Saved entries

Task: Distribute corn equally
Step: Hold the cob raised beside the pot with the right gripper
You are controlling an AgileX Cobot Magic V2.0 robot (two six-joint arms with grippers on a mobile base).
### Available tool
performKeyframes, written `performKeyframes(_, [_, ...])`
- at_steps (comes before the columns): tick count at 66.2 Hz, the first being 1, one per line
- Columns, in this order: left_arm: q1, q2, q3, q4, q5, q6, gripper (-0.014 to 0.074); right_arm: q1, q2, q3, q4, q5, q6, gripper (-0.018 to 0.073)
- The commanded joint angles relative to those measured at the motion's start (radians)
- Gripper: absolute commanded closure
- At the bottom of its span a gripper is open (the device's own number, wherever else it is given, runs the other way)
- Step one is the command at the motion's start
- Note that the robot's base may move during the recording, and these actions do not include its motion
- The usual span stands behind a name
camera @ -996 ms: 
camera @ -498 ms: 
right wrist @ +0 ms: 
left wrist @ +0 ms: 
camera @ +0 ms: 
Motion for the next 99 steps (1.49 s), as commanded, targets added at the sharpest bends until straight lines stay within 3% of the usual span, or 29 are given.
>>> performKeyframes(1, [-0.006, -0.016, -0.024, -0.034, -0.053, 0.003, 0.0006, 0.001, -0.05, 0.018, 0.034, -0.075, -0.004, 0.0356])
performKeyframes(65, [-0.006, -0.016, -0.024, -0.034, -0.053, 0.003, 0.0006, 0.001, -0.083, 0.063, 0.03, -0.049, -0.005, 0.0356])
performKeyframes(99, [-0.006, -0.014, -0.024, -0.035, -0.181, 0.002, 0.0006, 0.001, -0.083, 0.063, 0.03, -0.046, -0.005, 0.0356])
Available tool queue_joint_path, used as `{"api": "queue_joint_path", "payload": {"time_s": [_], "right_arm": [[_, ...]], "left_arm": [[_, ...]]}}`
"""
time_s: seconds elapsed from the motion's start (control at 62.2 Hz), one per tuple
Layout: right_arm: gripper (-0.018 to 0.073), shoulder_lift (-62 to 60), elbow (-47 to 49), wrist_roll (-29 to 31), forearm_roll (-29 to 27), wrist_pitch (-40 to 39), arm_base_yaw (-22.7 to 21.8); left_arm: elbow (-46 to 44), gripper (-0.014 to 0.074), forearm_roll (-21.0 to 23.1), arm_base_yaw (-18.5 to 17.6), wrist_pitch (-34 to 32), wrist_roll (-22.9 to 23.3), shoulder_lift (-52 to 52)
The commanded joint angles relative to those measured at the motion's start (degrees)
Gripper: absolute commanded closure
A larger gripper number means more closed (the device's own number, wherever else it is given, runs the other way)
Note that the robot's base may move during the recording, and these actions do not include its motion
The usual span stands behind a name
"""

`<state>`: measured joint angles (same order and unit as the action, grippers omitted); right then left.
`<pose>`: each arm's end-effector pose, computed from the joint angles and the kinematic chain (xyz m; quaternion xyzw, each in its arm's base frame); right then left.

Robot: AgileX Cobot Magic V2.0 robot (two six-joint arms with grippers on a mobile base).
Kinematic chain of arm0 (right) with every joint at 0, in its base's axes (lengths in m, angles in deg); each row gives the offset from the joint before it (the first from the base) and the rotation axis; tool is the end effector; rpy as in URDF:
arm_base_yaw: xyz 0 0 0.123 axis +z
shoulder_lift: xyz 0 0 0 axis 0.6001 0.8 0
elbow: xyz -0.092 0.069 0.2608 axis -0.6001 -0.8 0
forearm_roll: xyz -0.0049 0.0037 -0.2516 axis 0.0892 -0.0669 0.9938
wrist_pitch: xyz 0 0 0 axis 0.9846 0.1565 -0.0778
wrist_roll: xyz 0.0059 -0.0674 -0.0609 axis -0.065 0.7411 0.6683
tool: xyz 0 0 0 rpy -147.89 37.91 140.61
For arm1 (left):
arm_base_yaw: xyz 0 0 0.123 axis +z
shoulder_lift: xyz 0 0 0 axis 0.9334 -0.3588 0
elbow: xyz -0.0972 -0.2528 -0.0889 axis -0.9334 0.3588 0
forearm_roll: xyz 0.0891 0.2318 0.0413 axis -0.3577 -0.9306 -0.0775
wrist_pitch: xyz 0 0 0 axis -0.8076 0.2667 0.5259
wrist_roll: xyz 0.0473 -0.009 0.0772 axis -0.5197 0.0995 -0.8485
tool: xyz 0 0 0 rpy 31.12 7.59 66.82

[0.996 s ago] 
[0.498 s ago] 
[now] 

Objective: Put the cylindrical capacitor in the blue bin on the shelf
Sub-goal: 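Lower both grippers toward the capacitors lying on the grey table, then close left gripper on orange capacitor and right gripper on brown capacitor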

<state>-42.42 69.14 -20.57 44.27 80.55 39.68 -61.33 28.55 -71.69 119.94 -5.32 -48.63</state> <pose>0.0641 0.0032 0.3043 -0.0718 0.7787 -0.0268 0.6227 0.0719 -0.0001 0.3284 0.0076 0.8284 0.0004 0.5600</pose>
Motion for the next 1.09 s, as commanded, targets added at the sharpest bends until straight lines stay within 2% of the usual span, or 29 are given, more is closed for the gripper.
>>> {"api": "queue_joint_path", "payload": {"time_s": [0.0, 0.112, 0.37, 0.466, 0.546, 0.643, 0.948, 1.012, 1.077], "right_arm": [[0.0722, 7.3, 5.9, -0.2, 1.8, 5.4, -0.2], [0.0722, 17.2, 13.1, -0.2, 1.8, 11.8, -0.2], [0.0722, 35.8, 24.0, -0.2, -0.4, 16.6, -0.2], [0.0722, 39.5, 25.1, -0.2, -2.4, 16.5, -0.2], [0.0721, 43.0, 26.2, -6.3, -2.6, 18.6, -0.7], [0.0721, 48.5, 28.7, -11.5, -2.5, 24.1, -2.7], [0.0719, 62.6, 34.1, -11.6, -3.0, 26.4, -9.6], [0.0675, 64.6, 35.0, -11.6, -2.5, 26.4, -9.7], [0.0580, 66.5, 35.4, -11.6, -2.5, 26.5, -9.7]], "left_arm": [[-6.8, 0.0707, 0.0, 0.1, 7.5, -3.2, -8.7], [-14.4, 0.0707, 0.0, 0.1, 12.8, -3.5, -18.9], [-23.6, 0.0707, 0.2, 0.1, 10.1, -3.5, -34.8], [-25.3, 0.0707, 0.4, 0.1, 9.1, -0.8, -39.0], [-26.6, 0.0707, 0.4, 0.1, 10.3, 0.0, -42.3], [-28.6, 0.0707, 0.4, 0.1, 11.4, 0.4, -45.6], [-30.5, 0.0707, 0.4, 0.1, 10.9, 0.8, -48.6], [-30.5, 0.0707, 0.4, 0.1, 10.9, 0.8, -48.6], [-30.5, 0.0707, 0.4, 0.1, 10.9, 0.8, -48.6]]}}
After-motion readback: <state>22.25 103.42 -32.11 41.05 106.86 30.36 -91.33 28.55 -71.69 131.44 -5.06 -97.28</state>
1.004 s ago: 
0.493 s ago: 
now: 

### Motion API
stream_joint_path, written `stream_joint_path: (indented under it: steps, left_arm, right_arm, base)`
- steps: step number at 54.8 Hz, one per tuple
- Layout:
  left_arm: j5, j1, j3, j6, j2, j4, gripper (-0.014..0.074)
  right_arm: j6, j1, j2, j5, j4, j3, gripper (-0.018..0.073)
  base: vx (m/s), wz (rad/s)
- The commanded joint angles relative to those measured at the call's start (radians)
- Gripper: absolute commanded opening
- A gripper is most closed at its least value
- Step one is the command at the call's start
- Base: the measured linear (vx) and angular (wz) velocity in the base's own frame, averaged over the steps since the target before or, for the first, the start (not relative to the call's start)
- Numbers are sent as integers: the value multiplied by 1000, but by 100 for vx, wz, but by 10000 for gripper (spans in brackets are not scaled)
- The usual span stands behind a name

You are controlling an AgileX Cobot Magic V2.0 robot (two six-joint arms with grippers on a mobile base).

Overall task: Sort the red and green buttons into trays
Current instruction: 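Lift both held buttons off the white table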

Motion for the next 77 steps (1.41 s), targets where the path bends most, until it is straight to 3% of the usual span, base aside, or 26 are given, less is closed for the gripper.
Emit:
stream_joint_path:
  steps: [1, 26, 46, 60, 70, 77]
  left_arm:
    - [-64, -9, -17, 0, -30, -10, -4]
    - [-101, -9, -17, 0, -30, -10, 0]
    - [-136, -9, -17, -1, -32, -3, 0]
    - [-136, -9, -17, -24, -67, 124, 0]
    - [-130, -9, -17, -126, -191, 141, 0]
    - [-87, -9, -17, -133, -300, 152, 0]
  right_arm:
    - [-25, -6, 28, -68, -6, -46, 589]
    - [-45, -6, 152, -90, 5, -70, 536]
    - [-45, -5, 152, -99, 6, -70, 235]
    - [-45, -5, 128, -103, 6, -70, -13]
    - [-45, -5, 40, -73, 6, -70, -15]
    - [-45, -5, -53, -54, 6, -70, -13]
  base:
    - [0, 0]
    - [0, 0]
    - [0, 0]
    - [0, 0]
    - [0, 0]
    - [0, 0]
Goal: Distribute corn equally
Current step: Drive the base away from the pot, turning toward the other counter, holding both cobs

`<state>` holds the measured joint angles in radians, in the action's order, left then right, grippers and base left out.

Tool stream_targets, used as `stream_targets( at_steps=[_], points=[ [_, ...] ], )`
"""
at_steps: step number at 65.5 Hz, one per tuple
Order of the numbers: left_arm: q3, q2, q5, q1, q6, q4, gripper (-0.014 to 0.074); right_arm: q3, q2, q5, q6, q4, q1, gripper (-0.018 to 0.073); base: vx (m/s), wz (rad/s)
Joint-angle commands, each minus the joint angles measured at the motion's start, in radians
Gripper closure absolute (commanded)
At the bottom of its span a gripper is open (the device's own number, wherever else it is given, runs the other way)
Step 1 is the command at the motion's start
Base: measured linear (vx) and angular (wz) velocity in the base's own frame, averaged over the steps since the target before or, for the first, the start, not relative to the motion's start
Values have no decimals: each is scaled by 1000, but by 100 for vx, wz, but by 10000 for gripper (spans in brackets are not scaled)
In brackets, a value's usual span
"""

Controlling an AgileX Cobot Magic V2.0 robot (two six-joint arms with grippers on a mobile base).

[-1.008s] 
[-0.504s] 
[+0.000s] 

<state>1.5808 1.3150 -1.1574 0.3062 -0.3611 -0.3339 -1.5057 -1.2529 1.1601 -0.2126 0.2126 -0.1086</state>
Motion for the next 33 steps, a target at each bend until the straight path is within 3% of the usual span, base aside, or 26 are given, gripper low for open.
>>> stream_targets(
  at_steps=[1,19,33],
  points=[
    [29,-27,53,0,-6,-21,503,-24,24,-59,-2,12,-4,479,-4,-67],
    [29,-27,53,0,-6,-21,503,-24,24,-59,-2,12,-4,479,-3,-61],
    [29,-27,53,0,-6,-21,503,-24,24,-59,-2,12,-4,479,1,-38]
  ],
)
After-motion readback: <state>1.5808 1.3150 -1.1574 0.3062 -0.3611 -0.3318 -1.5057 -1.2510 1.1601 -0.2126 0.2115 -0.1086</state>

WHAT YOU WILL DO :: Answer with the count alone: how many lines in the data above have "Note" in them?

RESPONSE AREA :: 2